_EXERCISE GOAL_:
Only the lines holding the string "board" are needed; copy each of them from the data.
**** DATA EXCERPTS
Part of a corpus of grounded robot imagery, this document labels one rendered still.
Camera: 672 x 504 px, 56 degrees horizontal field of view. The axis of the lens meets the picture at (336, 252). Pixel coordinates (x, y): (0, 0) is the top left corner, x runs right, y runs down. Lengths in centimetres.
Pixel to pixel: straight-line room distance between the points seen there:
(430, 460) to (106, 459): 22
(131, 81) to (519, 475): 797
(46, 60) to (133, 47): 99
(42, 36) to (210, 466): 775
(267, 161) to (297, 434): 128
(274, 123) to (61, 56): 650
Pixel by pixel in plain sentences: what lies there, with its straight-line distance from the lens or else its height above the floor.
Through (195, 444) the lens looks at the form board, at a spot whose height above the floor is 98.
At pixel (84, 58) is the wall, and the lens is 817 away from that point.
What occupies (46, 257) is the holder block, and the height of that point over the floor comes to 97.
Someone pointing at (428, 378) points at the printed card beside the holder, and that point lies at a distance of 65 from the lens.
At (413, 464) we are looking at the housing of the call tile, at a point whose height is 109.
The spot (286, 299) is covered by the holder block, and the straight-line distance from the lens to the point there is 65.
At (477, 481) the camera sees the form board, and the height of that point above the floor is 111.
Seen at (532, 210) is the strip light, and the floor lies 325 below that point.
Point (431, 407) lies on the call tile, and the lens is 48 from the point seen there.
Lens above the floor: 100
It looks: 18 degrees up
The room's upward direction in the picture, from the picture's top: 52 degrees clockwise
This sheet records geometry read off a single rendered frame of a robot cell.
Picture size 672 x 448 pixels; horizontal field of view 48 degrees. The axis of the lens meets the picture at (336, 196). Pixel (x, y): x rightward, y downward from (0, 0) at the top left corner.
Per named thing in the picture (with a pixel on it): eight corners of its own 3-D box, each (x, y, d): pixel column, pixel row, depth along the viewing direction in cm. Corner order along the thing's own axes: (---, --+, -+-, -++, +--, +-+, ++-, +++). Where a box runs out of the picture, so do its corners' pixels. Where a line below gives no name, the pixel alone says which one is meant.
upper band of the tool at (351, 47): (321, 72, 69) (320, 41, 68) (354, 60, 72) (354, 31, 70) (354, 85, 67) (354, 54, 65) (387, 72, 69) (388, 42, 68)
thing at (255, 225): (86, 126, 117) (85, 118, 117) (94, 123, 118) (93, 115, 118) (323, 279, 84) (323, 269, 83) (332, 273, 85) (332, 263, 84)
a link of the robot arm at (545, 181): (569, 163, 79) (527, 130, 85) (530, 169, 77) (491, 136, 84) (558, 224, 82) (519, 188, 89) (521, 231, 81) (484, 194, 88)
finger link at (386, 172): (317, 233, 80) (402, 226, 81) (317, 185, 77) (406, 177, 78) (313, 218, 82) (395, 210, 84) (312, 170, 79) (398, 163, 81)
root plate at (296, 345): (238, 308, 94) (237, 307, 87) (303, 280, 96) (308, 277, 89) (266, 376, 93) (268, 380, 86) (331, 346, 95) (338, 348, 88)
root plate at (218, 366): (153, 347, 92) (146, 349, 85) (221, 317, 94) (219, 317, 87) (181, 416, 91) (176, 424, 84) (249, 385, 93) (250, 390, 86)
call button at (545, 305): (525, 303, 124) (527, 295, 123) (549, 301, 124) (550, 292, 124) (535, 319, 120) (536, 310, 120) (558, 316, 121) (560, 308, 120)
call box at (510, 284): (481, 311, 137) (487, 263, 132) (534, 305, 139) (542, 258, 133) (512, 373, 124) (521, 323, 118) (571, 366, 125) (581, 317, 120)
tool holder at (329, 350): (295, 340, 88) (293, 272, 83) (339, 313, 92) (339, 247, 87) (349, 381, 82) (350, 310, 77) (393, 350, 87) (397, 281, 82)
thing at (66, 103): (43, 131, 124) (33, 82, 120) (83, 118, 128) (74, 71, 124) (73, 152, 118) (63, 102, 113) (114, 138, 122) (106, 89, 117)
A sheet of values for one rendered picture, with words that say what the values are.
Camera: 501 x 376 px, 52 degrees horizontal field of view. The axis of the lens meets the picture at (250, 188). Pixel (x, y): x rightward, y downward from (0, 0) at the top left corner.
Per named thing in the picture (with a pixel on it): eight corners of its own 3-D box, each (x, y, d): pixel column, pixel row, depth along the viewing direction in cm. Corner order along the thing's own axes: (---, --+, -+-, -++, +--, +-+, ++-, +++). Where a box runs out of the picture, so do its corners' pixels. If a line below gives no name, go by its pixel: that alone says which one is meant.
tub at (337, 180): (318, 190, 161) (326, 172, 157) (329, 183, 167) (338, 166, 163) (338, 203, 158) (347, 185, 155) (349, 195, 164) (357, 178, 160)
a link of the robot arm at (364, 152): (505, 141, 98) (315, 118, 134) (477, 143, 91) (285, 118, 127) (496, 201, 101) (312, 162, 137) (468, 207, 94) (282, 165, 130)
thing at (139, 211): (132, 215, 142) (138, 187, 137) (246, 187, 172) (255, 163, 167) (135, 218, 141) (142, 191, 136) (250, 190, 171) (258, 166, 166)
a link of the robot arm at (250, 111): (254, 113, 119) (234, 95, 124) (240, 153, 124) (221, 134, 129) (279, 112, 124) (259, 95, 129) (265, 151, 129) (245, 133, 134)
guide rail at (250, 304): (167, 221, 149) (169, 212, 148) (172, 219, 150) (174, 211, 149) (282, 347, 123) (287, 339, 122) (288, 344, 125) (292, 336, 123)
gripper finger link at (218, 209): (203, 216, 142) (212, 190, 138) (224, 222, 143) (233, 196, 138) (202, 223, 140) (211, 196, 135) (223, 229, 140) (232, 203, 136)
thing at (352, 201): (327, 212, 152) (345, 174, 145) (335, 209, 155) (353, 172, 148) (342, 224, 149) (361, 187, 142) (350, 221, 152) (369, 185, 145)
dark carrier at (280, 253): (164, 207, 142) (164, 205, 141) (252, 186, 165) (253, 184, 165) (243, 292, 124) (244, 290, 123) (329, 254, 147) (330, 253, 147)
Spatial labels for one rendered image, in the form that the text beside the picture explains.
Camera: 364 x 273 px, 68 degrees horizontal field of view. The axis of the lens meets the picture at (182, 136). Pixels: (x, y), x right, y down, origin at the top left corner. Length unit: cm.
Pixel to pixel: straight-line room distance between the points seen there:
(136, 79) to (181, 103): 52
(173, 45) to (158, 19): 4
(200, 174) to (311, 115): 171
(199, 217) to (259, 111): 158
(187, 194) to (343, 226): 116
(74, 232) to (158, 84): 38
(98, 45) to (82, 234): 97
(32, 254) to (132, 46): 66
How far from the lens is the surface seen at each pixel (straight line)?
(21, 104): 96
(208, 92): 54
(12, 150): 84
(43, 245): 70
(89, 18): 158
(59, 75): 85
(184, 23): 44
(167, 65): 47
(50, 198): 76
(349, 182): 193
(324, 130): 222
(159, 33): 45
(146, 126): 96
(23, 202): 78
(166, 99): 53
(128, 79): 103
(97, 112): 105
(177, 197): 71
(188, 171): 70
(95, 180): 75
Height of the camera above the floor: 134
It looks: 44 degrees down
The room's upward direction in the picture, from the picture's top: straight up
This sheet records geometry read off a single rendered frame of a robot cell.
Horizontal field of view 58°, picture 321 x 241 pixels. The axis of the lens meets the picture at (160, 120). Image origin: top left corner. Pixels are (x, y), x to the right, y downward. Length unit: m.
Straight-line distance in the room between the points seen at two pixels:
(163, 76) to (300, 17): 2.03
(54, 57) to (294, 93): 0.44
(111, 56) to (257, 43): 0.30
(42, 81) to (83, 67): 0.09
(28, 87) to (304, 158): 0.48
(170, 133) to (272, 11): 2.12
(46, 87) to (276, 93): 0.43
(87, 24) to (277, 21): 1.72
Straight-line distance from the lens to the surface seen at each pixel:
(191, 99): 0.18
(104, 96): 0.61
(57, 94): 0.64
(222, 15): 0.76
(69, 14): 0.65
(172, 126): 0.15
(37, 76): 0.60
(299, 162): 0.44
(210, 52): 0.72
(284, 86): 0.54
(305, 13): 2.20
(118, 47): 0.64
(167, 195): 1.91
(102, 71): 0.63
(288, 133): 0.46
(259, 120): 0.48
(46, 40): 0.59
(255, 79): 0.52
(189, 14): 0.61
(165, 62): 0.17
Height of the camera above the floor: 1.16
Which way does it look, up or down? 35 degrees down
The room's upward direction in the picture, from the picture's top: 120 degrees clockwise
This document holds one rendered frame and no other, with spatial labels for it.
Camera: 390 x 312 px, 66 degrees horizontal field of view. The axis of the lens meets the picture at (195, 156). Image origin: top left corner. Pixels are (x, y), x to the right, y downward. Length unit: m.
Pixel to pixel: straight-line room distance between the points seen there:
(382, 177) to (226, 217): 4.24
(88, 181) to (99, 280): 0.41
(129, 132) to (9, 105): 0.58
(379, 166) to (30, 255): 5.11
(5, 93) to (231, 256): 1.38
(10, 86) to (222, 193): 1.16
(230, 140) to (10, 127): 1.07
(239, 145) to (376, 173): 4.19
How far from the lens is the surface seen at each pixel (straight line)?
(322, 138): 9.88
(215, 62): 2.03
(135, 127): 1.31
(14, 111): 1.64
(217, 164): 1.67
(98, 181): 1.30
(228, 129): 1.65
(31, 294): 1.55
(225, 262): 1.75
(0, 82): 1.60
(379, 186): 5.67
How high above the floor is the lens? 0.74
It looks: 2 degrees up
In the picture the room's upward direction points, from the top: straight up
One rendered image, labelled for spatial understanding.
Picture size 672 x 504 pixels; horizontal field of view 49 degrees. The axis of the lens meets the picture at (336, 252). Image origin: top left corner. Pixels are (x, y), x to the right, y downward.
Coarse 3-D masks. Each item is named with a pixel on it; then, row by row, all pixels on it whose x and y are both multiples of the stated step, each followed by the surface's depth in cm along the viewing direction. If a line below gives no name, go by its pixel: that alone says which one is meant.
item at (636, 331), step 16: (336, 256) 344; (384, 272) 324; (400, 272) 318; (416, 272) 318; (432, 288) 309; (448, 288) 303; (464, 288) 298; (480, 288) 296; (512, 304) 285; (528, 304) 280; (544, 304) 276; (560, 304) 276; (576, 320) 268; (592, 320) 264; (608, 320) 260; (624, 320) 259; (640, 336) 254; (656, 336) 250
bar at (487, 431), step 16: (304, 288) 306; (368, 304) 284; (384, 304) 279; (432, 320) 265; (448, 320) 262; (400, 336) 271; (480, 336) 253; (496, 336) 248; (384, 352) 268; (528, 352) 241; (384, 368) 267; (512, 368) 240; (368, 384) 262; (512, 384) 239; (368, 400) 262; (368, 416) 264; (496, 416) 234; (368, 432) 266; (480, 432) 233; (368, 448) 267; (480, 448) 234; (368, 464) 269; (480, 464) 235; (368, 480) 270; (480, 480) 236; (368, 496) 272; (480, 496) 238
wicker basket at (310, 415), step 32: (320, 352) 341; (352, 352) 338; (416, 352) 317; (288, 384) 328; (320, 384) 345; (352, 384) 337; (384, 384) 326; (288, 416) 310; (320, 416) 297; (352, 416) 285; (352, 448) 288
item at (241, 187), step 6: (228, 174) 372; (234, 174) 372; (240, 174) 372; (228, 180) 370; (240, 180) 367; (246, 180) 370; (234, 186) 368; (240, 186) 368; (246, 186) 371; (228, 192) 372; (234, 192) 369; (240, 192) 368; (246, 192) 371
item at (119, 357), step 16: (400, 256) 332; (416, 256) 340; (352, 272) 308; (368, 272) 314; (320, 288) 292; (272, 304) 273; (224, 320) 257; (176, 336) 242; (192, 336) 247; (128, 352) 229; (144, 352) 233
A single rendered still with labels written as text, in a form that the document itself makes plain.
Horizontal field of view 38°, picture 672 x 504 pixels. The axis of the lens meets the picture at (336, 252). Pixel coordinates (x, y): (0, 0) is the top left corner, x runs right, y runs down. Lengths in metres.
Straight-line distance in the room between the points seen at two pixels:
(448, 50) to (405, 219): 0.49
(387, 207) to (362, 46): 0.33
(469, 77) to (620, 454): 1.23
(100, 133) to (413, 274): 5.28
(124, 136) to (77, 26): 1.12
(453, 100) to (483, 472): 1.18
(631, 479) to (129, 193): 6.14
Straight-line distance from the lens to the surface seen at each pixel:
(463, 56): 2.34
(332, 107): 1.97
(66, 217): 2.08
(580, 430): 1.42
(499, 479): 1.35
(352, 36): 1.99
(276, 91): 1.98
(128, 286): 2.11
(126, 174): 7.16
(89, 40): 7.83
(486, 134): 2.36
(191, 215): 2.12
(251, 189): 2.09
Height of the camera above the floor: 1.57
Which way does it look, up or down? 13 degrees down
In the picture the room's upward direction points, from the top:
********
_SOLUTION FOR THIS TASK_:
Through (195, 444) the lens looks at the form board, at a spot whose height above the floor is 98.
At (477, 481) the camera sees the form board, and the height of that point above the floor is 111.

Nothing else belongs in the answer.